Only the pictures are to be dropped, and the rest of the data should be copied exactly.
+===+
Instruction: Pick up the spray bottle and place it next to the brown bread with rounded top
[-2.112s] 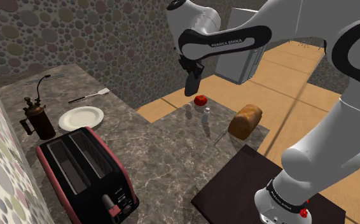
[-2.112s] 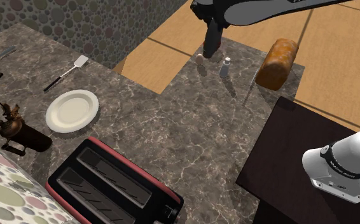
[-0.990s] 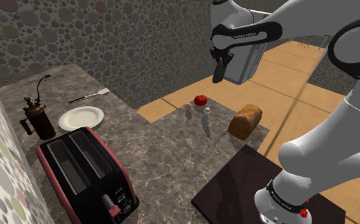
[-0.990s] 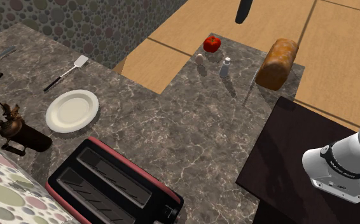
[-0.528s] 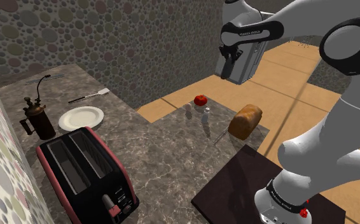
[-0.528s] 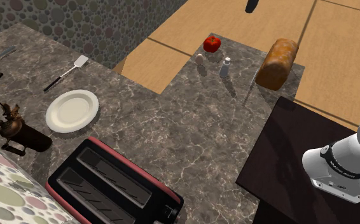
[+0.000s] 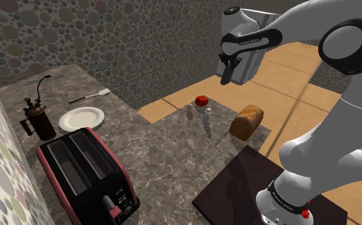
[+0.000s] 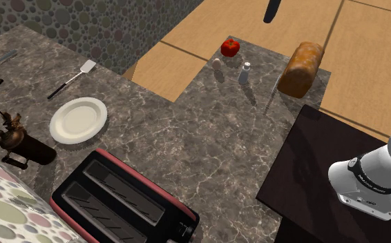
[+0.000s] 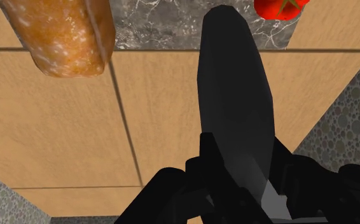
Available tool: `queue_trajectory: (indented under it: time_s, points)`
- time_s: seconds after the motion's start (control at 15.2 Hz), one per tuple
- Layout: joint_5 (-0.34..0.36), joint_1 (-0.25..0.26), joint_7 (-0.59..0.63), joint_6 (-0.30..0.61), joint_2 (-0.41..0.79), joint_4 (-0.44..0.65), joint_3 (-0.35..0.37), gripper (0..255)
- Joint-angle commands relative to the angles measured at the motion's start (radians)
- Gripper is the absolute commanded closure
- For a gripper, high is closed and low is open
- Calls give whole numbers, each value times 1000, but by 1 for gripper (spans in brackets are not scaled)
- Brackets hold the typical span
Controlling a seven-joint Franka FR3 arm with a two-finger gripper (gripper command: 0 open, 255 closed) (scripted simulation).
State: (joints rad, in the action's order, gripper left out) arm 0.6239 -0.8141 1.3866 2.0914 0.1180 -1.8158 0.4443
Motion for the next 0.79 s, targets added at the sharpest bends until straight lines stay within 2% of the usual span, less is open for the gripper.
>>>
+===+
Exercise result
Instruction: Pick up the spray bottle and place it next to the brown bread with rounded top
[-2.112s] 
[-2.112s] 
[-0.990s] 
[-0.990s] 
[-0.528s] 
[-0.528s] 
[+0.000s] 
[+0.000s] 
[+0.000s] 
Available tool: `queue_trajectory: (indented under it: time_s, points)`
- time_s: seconds after the motion's start (control at 15.2 Hz), one per tuple
- Layout: joint_5 (-0.34..0.36), joint_1 (-0.25..0.26), joint_7 (-0.59..0.63), joint_6 (-0.30..0.61), joint_2 (-0.41..0.79), joint_4 (-0.44..0.65), joint_3 (-0.35..0.37), gripper (0..255)
- Joint-angle commands relative to the angles measured at the motion's start (radians)
- Gripper is the absolute commanded closure
- For a gripper, high is closed and low is open
- Calls give whole numbers, each value times 1000, but by 1 for gripper (spans in brackets are not scaled)
- Brackets hold the typical span
Controlling a seven-joint Franka FR3 arm with a two-finger gripper (gripper command: 0 open, 255 closed) (scripted simulation).
State: (joints rad, in the action's order, gripper left out) arm 0.6239 -0.8141 1.3866 2.0914 0.1180 -1.8158 0.4443
Motion for the next 0.79 s, targets added at the sharpest bends until straight lines stay within 2% of the usual span, less is open for the gripper.
>>>

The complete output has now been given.